Task details:
Without skipping anything, print all of the data exactly.

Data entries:
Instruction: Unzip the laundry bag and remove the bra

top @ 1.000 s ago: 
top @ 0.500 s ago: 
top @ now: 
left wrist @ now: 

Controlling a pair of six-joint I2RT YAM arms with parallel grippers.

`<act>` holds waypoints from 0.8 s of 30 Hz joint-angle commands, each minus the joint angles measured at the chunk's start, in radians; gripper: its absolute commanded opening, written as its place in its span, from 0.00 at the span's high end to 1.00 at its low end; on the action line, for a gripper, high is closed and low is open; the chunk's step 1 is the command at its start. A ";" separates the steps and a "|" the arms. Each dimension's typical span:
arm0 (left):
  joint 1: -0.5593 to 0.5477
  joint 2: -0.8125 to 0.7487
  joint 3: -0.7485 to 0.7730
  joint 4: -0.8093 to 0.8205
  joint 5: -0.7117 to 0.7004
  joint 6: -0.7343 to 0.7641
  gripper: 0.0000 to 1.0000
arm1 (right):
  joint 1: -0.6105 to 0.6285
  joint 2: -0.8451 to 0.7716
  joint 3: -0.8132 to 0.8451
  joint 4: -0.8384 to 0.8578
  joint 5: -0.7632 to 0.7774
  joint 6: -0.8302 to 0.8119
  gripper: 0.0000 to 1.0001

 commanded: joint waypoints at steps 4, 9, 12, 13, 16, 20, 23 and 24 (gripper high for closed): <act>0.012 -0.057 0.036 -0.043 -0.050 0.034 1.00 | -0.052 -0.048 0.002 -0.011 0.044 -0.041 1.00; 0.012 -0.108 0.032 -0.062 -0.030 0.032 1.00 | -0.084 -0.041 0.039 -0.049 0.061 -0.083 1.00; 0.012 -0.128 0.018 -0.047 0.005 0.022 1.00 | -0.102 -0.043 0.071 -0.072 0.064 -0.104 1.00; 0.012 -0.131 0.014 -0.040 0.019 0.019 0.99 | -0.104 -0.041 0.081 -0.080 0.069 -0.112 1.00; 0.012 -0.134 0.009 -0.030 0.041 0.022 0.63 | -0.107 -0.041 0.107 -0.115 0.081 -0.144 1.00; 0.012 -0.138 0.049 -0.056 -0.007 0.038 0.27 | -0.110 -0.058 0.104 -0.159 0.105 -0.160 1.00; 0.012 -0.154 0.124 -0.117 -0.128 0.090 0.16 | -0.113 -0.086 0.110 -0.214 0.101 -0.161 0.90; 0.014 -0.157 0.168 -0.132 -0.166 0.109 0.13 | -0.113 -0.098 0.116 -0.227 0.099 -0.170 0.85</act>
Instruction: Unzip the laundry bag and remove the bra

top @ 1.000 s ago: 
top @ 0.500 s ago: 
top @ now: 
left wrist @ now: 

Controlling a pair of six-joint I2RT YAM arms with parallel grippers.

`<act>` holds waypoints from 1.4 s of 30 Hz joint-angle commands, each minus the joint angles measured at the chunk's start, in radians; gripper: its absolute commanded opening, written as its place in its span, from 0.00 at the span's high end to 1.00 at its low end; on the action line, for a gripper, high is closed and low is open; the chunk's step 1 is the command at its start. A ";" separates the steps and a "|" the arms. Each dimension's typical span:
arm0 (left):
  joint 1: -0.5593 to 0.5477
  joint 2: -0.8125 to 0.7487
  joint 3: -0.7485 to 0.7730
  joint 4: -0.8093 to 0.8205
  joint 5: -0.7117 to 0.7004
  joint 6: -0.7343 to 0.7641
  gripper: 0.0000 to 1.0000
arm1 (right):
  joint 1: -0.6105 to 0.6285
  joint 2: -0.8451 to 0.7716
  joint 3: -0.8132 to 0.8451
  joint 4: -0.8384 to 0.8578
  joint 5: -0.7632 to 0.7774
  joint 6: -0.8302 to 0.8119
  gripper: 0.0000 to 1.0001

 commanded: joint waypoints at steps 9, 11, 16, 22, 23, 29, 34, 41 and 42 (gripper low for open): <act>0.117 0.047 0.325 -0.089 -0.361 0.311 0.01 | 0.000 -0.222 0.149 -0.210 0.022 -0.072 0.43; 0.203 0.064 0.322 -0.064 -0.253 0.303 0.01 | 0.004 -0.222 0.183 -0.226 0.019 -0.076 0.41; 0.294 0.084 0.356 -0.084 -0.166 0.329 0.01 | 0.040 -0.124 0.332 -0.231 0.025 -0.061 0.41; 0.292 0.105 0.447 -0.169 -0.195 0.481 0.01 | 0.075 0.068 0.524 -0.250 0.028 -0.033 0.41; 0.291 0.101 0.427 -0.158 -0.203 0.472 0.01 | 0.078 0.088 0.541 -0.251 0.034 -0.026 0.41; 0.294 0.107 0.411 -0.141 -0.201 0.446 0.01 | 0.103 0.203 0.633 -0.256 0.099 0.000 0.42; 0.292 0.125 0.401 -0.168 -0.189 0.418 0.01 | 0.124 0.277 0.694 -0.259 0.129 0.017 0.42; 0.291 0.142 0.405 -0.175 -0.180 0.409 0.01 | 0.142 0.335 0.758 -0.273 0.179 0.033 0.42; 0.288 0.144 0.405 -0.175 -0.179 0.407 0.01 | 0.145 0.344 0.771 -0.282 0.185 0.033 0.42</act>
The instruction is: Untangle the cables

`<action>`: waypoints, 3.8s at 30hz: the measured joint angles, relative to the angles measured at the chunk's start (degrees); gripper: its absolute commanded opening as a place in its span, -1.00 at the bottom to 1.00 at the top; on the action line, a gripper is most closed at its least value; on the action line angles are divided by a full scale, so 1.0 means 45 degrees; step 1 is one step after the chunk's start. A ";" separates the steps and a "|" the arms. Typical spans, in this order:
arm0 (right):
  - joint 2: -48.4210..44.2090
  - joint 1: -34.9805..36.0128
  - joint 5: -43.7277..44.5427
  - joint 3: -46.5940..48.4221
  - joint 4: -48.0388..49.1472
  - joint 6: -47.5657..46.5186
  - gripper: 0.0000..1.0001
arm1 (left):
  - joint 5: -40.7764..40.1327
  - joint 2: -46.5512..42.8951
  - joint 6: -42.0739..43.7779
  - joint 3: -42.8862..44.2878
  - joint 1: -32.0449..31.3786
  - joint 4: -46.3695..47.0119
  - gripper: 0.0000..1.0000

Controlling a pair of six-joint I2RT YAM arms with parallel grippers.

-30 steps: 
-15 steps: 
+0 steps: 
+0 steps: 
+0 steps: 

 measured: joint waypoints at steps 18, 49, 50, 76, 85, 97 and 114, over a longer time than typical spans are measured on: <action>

Exercise result:
Instruction: Unzip the laundry bag and remove the bra

top @ 1.000 s ago: 
top @ 0.500 s ago: 
top @ now: 
left wrist @ now: 

Controlling a pair of six-joint I2RT YAM arms with parallel grippers.

`<act>` holds waypoints from 0.8 s of 30 Hz joint-angle commands, each minus the joint angles measured at the chunk's start, in radians; gripper: its absolute commanded opening, written as its place in its span, from 0.00 at the span's high end to 1.00 at its low end; on the action line, for a gripper, high is closed and low is open; the chunk's step 1 is the command at its start. A ";" separates the steps and a "|" the arms. Each dimension's typical span:
arm0 (left):
  joint 1: -0.5593 to 0.5477
  joint 2: -0.8125 to 0.7487
  joint 3: -0.7485 to 0.7730
  joint 4: -0.8093 to 0.8205
  joint 5: -0.7117 to 0.7004
  joint 6: -0.7343 to 0.7641
  gripper: 0.0000 to 1.0000
arm1 (right):
  joint 1: -0.6105 to 0.6285
  joint 2: -0.8451 to 0.7716
  joint 3: -0.8132 to 0.8451
  joint 4: -0.8384 to 0.8578
  joint 5: -0.7632 to 0.7774
  joint 6: -0.8302 to 0.8119
  gripper: 0.0000 to 1.0001

 commanded: joint waypoints at steps 4, 9, 12, 13, 16, 20, 23 and 24 (gripper high for closed): <act>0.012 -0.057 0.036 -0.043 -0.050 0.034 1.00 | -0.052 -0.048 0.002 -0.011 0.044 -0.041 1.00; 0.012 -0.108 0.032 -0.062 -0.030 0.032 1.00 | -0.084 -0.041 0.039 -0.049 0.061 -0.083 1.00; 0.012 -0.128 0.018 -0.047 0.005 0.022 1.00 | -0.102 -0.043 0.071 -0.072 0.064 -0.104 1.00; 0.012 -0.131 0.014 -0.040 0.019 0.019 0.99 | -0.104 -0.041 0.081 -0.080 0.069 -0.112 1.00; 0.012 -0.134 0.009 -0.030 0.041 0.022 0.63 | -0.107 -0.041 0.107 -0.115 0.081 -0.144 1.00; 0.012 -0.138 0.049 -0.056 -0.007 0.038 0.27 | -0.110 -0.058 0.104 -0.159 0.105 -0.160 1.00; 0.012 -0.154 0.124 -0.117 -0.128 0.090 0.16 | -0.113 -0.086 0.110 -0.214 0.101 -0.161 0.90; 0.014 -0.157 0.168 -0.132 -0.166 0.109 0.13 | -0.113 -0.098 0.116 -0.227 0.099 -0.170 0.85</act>
Instruction: Unzip the laundry bag and remove the bra

top @ 1.000 s ago: 
top @ 0.500 s ago: 
top @ now: 
left wrist @ now: 

Controlling a pair of six-joint I2RT YAM arms with parallel grippers.

`<act>` holds waypoints from 1.4 s of 30 Hz joint-angle commands, each minus the joint angles measured at the chunk's start, in radians; gripper: its absolute commanded opening, written as its place in its span, from 0.00 at the span's high end to 1.00 at its low end; on the action line, for a gripper, high is closed and low is open; the chunk's step 1 is the command at its start. A ";" separates the steps and a "|" the arms. Each dimension's typical span:
arm0 (left):
  joint 1: -0.5593 to 0.5477
  joint 2: -0.8125 to 0.7487
  joint 3: -0.7485 to 0.7730
  joint 4: -0.8093 to 0.8205
  joint 5: -0.7117 to 0.7004
  joint 6: -0.7343 to 0.7641
  gripper: 0.0000 to 1.0000
arm1 (right):
  joint 1: -0.6105 to 0.6285
  joint 2: -0.8451 to 0.7716
  joint 3: -0.8132 to 0.8451
  joint 4: -0.8384 to 0.8578
  joint 5: -0.7632 to 0.7774
  joint 6: -0.8302 to 0.8119
  gripper: 0.0000 to 1.0001

 commanded: joint waypoints at steps 9, 11, 16, 22, 23, 29, 34, 41 and 42 (gripper low for open): <act>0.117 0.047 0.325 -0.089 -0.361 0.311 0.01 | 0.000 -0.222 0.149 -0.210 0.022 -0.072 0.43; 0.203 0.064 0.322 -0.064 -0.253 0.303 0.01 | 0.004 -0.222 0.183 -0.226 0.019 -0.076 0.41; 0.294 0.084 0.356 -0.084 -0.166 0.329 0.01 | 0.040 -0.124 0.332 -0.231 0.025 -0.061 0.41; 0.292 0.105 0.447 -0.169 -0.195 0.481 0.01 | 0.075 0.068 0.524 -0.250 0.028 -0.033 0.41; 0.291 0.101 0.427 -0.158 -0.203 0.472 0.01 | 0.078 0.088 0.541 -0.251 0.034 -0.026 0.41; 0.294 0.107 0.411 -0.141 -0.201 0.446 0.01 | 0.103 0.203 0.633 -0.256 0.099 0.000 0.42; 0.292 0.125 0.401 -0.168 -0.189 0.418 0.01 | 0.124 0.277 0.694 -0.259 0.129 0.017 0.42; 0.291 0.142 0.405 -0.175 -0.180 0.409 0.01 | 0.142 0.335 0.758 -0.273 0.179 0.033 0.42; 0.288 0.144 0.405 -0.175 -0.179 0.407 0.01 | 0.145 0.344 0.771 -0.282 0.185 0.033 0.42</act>
The instruction is: Untangle the cables

`<action>`: waypoints, 3.8s at 30hz: the measured joint angles, relative to the angles measured at the chunk's start (degrees); gripper: its absolute commanded opening as a place in its span, -1.00 at the bottom to 1.00 at the top; on the action line, a gripper is most closed at its least value; on the action line angles are divided by a full scale, so 1.0 means 45 degrees; step 1 is one step after the chunk's start. A ";" separates the steps and a "|" the arms. Typical spans, in this order:
arm0 (right):
  - joint 2: -48.4210..44.2090
  - joint 1: -34.9805..36.0128
  - joint 5: -43.7277..44.5427
  - joint 3: -46.5940..48.4221
  - joint 4: -48.0388..49.1472
  - joint 6: -47.5657..46.5186
  - gripper: 0.0000..1.0001
arm1 (left):
  - joint 5: -40.7764..40.1327
  - joint 2: -46.5512..42.8951
  - joint 6: -42.0739..43.7779
  - joint 3: -42.8862..44.2878
  - joint 1: -32.0449..31.3786
  - joint 4: -46.3695..47.0119
  - gripper: 0.0000..1.0000

Controlling a pair of six-joint I2RT YAM arms with parallel grippers.

-30 steps: 
-15 steps: 
+0 steps: 
+0 steps: 
+0 steps: 

 measured: joint waypoints at steps 18, 49, 50, 76, 85, 97 and 114, over a longer time than typical spans are measured on: <action>

A complete answer has now been given.